Bisphosphonate Therapeutics in Bone Disease: The Hard and Soft Data on Osteoclast Inhibition

  1. Matthew T. Drake1 and
  2. Serge C.L.M. Cremers2
  1. 1 Division of Endocrinology and Metabolism, College of Medicine, Mayo Clinic, Rochester, Minnesota
  2. 2 Department of Medicine, Endocrinology, Columbia University, New York, New York

Abstract

Bisphosphonates are chemically stable structural analogs of inorganic pyrophosphate. Owing to their ability to inhibit osteoclast activity, bisphosphonates have become the primary agents to treat conditions marked by excessive osteoclast-mediated bone resorption, such as osteoporosis, Paget’s disease of bone, and cancer-associated bone disease.

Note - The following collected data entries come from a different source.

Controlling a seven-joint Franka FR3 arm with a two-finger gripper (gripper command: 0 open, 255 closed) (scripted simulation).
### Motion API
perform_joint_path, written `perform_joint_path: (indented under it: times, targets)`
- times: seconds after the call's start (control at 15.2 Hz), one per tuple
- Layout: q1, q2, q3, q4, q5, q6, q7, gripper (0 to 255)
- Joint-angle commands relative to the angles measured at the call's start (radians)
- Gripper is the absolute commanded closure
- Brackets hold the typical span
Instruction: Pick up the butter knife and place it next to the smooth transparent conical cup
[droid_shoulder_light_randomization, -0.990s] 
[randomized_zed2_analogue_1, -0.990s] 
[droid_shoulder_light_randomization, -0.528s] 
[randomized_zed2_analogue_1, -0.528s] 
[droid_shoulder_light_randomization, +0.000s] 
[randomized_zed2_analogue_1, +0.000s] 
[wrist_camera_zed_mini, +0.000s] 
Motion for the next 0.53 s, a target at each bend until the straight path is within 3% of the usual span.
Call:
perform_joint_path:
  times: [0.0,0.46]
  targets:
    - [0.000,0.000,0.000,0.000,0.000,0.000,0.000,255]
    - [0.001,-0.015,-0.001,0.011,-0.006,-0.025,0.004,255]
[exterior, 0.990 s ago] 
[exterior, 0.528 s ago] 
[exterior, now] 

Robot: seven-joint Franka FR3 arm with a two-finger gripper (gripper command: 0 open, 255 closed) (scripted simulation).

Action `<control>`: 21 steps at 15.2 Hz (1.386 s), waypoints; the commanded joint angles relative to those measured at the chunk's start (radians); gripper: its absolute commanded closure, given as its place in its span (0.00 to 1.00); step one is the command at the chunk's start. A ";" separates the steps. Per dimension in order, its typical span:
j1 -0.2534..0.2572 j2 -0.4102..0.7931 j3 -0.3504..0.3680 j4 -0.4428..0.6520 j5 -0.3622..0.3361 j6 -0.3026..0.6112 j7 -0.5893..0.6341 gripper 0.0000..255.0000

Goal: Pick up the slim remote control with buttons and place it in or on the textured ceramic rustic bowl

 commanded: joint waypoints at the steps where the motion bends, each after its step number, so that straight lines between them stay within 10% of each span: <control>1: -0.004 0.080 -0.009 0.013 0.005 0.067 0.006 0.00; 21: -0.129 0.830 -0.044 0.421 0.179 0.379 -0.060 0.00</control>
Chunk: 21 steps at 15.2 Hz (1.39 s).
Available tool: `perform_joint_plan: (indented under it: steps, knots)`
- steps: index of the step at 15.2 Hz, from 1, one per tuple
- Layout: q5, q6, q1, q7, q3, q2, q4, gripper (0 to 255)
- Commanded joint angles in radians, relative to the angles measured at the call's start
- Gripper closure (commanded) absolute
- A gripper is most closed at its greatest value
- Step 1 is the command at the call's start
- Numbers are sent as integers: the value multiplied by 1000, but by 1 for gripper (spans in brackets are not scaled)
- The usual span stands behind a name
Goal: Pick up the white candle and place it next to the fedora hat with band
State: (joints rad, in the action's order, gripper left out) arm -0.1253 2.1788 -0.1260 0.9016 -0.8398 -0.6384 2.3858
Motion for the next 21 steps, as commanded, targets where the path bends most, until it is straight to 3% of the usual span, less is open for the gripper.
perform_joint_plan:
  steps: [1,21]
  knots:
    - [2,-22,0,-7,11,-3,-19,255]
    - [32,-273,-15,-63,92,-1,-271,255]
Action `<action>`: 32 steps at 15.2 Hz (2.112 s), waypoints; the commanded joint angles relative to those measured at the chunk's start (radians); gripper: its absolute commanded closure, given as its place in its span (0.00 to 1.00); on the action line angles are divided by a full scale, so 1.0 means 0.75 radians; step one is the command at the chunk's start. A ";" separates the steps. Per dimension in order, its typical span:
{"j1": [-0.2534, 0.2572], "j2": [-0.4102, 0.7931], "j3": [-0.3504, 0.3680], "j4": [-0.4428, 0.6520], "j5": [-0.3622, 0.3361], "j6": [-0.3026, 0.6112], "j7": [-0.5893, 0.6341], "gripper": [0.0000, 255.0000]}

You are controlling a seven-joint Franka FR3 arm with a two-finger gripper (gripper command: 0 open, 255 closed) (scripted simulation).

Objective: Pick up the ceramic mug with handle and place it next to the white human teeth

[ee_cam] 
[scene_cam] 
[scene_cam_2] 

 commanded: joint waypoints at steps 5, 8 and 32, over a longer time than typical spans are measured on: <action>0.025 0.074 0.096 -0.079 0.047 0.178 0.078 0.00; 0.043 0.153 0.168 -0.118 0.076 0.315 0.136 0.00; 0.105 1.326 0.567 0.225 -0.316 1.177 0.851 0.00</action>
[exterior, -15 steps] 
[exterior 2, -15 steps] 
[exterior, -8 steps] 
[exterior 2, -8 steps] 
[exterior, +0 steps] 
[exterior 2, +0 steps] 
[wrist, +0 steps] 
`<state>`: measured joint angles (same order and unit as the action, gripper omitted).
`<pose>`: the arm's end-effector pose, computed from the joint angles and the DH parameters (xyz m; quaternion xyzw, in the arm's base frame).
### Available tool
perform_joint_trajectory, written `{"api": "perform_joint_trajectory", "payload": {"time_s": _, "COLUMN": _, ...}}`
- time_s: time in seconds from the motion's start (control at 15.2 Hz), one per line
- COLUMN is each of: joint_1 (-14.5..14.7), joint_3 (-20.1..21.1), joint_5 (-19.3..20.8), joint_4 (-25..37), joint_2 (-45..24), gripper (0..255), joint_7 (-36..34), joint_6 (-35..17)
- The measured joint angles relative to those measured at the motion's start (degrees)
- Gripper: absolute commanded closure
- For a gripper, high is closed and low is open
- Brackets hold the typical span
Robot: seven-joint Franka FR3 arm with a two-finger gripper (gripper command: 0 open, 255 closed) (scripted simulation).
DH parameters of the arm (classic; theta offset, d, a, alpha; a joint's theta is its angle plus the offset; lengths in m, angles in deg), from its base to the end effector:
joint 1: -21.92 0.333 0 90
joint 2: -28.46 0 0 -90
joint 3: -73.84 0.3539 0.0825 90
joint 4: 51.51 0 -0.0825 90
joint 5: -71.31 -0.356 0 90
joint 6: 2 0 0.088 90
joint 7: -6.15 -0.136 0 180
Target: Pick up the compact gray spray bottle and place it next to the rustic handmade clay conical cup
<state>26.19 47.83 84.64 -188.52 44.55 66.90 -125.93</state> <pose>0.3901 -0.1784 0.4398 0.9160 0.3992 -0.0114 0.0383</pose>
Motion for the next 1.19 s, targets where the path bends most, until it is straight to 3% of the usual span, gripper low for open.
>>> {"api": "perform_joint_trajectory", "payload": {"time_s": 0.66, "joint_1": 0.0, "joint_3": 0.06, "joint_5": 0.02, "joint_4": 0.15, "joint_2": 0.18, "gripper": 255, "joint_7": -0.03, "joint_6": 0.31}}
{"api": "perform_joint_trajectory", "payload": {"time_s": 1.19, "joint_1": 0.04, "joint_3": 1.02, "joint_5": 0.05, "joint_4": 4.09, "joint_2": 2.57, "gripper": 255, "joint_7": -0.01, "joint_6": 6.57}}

At the molecular level, bisphosphonates exert their anti-resorptive effects by inhibiting farnesyl pyrophosphate synthase activity within osteoclasts. Bisphosphonates are generally well tolerated, with many patients now having been treated for more than ten years. Widespread bisphosphonate use, however, has revealed both short-term and long-term side effects in some patients. Here, we review our current understanding of the mechanisms by which bisphosphonates inhibit osteoclast function, the current roles for these medications in clinical practice, and areas of concern that have emerged with widespread bisphosphonate use.